C-5: Develop strategies to improve the interaction of older adults with the health system.

For older adults and their families, effective health care requires quality communication with and among health care professionals. According to one study, fewer than 40% of people experiencing symptoms associated with heart and circulatory or musculoskeletal systems seek a physician’s care. Similarly, women often avoid seeking care for urinary incontinence. We will seek better interventions to help older adults recognize the implications of disease-related signs and symptoms and consult a physician or other health care provider when they first occur. And we will work to find ways to help health care providers coordinate their services to older adults to optimize health status.

C-6: Understand and develop strategies to enhance societal roles and interpersonal support for older adults, reduce social isolation, and promote positive caregiving outcomes and supports.

Despite negative stereotypes, millions of older adults work productively, contribute to society, and place a high value on retaining their independence. Research suggests that social support and continued involvement in useful activities foster positive effects on physical and mental health and on longevity. This effort is especially important for older adults who are at increased risk for multiple diseases, disability, and functional limitations that may keep them from fully engaging in the world around them.
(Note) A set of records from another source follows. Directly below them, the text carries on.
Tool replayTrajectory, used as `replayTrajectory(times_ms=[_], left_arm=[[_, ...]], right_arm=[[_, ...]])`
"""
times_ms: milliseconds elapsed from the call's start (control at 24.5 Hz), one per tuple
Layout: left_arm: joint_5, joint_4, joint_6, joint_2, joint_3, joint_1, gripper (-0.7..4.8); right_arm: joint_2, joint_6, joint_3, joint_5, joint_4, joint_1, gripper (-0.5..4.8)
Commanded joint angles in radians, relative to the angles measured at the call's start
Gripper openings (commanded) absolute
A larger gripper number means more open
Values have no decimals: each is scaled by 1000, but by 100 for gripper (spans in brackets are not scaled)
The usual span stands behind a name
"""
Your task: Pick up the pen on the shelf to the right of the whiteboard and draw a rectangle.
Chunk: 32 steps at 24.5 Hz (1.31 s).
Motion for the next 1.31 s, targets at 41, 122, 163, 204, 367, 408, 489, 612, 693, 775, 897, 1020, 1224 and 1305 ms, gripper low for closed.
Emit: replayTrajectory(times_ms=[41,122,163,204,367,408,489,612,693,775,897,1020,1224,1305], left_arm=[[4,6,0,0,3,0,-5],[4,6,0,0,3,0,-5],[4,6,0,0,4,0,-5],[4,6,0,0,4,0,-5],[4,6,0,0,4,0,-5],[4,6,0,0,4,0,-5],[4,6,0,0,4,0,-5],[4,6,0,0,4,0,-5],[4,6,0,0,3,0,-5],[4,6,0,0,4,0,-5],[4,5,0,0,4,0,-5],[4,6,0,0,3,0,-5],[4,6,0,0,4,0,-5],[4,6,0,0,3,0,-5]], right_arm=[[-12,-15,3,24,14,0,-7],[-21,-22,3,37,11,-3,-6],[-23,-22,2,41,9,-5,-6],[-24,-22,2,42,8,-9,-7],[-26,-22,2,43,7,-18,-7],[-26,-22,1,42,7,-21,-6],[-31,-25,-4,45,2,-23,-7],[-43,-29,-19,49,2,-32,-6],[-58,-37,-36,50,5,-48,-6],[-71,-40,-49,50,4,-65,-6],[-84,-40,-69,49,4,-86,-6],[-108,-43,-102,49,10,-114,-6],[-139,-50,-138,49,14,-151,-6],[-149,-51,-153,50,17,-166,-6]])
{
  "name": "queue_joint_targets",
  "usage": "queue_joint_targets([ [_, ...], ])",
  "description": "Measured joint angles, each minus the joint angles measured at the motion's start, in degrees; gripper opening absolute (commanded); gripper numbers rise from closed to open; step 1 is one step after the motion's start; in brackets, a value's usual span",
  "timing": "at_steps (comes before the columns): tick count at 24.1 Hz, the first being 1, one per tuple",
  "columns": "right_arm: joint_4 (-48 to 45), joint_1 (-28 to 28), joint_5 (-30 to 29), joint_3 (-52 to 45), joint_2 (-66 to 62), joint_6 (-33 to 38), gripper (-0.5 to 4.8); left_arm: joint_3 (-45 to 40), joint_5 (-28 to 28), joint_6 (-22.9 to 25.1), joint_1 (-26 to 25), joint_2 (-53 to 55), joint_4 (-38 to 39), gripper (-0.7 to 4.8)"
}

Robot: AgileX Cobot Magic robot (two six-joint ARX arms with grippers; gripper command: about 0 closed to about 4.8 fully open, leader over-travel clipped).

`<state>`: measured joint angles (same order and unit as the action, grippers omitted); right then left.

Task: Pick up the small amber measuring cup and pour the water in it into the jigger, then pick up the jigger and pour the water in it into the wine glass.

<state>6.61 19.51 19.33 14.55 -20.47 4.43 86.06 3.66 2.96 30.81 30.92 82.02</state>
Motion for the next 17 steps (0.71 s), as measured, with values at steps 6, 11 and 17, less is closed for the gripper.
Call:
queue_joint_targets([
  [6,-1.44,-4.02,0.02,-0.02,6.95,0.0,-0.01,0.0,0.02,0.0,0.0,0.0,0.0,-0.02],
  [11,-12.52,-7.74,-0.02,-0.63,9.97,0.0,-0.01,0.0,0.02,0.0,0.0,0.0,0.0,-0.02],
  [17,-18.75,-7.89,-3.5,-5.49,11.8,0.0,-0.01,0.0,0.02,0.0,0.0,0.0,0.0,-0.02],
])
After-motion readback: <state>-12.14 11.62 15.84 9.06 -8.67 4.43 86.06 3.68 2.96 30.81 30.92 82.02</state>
NIA will continue to support and conduct research to:

  • Identify ways for older adults to retain valued roles and maintain independence. Older men and women often continue to work in paid jobs, perform meaningful work as volunteers, maintain their own households, and/or support children and grandchildren. Research supported and conducted by NIA will seek and apply technological, social, and behavioral findings to interventions that help extend the ability of older adults to remain independent, active, and productive.

  • Understand and develop strategies to address self-neglect, adverse social relationships, and susceptibility to physical, emotional and financial abuse among older adults. NIA will support basic research on the individual, interpersonal, and social environmental risk and protective factors for elder mistreatment and abuse. These efforts will help to inform the design of preventive interventions in individuals at risk for these outcomes. We will continue to partner with other agencies to identify the best ways to detect and address financial fraud and abuse facing older adults, promote adaptive self-care and care of others, and develop strategies to identify and support vulnerable elders in our communities.